Go through the entries below and print, exactly, the lines starting at the one with "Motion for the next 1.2" and ending at the one with "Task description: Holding", keeping both ends and no others.

::::

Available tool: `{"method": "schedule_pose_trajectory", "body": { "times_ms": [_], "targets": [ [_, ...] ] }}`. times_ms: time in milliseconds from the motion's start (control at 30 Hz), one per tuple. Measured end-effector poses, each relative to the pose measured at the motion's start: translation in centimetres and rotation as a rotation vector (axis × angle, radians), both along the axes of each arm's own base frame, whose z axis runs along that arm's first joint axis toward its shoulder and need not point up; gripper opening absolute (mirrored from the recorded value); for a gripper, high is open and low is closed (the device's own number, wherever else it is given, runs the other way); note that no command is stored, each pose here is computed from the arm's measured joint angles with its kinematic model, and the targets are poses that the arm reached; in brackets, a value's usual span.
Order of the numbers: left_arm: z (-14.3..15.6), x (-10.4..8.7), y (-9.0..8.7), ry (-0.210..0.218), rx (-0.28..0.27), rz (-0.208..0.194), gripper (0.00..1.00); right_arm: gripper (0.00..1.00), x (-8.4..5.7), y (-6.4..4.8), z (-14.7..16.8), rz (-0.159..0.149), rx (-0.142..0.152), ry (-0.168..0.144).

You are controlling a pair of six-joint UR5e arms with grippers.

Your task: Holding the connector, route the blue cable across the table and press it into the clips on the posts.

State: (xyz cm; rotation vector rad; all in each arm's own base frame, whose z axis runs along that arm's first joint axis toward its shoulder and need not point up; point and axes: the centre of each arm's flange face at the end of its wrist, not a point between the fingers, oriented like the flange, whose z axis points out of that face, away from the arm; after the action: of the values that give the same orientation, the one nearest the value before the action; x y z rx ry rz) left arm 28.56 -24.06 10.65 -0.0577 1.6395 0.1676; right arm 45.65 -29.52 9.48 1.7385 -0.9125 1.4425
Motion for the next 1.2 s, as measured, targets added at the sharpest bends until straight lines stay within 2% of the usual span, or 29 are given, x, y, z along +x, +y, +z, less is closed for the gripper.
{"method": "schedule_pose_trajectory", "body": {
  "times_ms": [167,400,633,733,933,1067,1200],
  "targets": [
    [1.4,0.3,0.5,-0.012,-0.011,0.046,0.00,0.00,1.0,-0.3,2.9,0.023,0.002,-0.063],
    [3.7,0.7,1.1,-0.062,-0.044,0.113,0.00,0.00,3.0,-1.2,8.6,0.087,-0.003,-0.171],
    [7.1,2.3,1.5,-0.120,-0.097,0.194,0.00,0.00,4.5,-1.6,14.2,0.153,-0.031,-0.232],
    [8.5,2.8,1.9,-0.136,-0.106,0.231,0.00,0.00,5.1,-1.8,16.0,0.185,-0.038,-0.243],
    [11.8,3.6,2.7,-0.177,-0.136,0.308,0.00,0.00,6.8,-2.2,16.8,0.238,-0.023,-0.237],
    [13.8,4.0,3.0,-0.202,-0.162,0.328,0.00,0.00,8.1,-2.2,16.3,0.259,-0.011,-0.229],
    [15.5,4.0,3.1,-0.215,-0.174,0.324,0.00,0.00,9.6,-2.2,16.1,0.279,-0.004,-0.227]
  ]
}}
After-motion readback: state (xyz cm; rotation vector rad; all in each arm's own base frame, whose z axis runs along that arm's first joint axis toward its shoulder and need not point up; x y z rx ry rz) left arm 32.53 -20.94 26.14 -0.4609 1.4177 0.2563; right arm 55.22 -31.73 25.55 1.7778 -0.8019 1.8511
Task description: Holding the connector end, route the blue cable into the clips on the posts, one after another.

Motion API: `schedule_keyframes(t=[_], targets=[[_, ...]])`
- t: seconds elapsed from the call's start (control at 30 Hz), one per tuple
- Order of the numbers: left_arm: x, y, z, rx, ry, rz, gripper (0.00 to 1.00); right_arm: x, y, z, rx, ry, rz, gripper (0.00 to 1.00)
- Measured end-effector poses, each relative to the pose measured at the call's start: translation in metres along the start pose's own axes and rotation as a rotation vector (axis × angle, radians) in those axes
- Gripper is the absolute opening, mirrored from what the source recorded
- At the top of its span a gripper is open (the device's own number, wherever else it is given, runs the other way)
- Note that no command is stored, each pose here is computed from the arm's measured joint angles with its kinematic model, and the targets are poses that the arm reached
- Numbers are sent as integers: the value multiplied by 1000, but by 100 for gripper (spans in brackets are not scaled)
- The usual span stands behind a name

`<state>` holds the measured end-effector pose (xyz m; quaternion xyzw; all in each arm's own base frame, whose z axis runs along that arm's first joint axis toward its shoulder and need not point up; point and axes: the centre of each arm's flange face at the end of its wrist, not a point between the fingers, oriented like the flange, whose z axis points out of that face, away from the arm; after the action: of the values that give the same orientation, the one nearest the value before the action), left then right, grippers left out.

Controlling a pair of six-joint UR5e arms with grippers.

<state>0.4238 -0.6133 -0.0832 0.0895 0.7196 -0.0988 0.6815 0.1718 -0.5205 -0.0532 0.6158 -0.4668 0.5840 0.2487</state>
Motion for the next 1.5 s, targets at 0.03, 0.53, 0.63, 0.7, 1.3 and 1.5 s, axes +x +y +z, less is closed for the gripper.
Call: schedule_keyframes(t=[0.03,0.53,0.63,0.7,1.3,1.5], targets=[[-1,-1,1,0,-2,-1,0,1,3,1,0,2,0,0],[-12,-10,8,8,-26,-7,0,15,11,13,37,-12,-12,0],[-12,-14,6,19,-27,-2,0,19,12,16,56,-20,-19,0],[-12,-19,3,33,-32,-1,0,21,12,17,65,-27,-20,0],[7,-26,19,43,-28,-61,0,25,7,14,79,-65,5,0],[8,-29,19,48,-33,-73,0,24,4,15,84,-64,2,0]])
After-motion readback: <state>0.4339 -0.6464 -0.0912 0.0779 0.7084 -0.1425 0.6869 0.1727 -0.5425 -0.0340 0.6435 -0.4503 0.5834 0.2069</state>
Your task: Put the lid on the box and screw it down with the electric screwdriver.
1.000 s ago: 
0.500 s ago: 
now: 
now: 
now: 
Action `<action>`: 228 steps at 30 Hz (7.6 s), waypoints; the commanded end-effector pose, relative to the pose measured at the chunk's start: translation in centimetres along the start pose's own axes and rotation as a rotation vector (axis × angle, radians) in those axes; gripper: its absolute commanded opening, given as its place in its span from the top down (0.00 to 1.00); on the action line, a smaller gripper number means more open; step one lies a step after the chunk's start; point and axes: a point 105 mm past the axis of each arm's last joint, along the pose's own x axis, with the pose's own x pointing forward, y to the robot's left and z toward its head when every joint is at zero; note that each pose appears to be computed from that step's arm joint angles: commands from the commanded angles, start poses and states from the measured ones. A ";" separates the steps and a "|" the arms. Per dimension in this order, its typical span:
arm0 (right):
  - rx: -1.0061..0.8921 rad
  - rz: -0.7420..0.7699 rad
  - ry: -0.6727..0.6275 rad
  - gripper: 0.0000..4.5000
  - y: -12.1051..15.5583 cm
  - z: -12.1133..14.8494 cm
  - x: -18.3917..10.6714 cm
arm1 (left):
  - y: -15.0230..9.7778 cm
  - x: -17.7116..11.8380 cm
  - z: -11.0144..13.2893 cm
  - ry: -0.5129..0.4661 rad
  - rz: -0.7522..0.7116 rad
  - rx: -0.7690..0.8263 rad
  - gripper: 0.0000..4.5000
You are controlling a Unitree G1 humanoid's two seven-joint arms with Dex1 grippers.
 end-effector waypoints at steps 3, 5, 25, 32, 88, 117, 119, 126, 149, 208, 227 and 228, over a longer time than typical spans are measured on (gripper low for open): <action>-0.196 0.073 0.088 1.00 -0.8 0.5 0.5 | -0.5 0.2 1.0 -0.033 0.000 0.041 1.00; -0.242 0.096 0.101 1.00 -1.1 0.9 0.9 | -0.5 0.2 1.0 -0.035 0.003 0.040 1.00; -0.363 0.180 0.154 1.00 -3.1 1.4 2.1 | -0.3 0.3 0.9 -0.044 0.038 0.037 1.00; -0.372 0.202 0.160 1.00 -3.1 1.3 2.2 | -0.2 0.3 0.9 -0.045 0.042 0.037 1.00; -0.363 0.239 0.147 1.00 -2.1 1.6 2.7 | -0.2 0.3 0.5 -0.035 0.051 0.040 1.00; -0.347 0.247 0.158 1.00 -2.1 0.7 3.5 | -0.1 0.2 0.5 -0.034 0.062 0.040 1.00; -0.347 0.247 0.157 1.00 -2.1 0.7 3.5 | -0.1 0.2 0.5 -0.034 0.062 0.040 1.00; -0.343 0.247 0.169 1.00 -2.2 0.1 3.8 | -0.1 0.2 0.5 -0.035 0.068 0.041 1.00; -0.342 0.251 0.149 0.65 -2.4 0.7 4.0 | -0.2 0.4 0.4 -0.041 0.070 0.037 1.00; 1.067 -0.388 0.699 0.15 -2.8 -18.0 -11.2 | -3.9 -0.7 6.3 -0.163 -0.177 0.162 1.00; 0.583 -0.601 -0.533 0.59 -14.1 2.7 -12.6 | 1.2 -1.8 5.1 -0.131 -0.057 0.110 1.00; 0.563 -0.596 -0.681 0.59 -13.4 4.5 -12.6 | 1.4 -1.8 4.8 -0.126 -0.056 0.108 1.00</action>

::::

* Task solution *
Motion for the next 1.2 s, as measured, targets added at the sharpest bends until straight lines stay within 2% of the usual span, or 29 are given, x, y, z along +x, +y, +z, less is closed for the gripper.
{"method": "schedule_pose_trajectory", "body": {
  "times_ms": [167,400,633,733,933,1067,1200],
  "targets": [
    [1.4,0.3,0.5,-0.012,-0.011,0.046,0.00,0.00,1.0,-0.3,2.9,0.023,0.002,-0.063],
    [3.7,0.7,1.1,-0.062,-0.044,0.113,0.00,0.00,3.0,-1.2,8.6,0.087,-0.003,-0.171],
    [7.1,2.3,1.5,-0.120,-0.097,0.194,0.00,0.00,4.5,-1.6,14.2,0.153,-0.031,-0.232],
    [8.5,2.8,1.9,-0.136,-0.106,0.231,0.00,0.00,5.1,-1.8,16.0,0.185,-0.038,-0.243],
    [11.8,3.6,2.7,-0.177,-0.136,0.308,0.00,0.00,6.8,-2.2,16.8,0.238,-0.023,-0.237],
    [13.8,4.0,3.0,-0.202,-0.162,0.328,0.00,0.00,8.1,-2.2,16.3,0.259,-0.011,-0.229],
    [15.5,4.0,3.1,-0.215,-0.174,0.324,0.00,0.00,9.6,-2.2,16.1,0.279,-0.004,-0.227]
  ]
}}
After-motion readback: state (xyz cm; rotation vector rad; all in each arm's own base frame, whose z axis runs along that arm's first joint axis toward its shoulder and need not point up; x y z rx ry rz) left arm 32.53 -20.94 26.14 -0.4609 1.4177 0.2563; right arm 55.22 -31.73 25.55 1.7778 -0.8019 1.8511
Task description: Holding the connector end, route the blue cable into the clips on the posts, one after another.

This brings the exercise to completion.